4. The Public Interest
Finally, MS advances the argument that the United States has an interest in Brazilian immigrants being able to send money to their family and friends back home. MS further alleges it plays a central role in the financial corridor between the countries and that by losing its account Brazilian immigrants throughout the country would lose the ability to wire money home. However, MS has not established that it is the only bank that provides money wiring services for individuals in the United States to send money to Brazil. Thus, to the extent that non-party Brazilian immigrants within the United States might have an interest in sending money back to Brazil that one could appropriately characterize as a public interest, there is no evidence suggesting that MS is the only bank that could provide those services.

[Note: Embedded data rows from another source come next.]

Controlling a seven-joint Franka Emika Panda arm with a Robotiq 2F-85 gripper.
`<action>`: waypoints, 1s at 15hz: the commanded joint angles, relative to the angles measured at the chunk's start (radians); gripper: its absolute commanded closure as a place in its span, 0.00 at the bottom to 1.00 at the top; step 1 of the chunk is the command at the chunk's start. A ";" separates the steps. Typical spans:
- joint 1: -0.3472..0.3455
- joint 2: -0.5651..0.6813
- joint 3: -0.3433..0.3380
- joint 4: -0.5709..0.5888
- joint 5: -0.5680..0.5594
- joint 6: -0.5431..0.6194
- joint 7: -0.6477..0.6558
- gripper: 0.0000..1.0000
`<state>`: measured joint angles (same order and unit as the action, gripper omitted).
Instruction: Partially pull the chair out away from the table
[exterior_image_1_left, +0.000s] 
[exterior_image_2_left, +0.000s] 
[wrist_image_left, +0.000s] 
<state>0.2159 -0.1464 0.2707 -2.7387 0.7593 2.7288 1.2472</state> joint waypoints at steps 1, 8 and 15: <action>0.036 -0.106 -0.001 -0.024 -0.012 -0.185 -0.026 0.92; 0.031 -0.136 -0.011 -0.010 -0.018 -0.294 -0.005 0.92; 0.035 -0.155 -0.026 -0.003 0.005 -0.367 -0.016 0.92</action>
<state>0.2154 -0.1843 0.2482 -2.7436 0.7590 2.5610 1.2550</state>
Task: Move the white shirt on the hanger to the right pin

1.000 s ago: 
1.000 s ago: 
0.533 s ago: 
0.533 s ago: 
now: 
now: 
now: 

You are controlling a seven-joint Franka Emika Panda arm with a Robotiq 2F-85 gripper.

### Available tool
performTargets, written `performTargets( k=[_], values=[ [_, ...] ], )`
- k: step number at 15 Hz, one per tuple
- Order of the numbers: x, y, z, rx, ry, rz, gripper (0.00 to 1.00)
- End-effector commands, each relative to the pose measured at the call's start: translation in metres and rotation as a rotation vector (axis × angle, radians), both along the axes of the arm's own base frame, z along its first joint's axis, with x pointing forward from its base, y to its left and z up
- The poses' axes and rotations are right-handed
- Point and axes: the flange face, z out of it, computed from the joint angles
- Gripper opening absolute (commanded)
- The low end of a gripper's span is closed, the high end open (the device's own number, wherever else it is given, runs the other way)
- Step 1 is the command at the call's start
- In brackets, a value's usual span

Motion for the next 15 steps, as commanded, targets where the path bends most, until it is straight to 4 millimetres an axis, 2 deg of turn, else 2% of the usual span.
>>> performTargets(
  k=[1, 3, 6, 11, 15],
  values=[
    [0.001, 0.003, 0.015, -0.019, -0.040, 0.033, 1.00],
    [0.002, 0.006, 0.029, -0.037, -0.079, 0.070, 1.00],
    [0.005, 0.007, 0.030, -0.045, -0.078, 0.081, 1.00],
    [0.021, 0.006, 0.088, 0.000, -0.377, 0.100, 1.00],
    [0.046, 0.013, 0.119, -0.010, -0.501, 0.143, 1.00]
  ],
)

On the other hand, there is a public interest in ensuring that the banking laws of the United States are obeyed and that nefarious foreign financial transactions are thwarted. See Fed. Deposit Ins. Corp. v. Mallen, 486 U.S. 230, 241-42 (1988). The FDIC is responsible for monitoring foreign financial transactions with U.S. banks in order to advance those public interests. See Fed. Deposit Ins. Corp. v. Burger, 631 F. Supp. 1141, 1143 (D. Kan. 1986). The FDIC is not a party to this litigation; nor does the court intend to suggest that MS's business is in any way unlawful. But the evidence currently before the court suggests that the FDIC had concerns with some of CBW's foreign financial transactions to the point that CBW and the FDIC entered into the consent order prohibiting CBW from engaging in further financial transactions with entities like MS. Thus, at this early stage of the proceedings, and on the current record, the court finds that injunctive relief requested by MS would not be in the public interest because it would contravene the consent order between CBW and the non-party FDIC.
IV. Conclusion
For the foregoing reasons, Plaintiffs' Motion for a Temporary Restraining Order (Doc. 3) is DENIED.
IT IS SO ORDERED this 23rd day of September, 2020.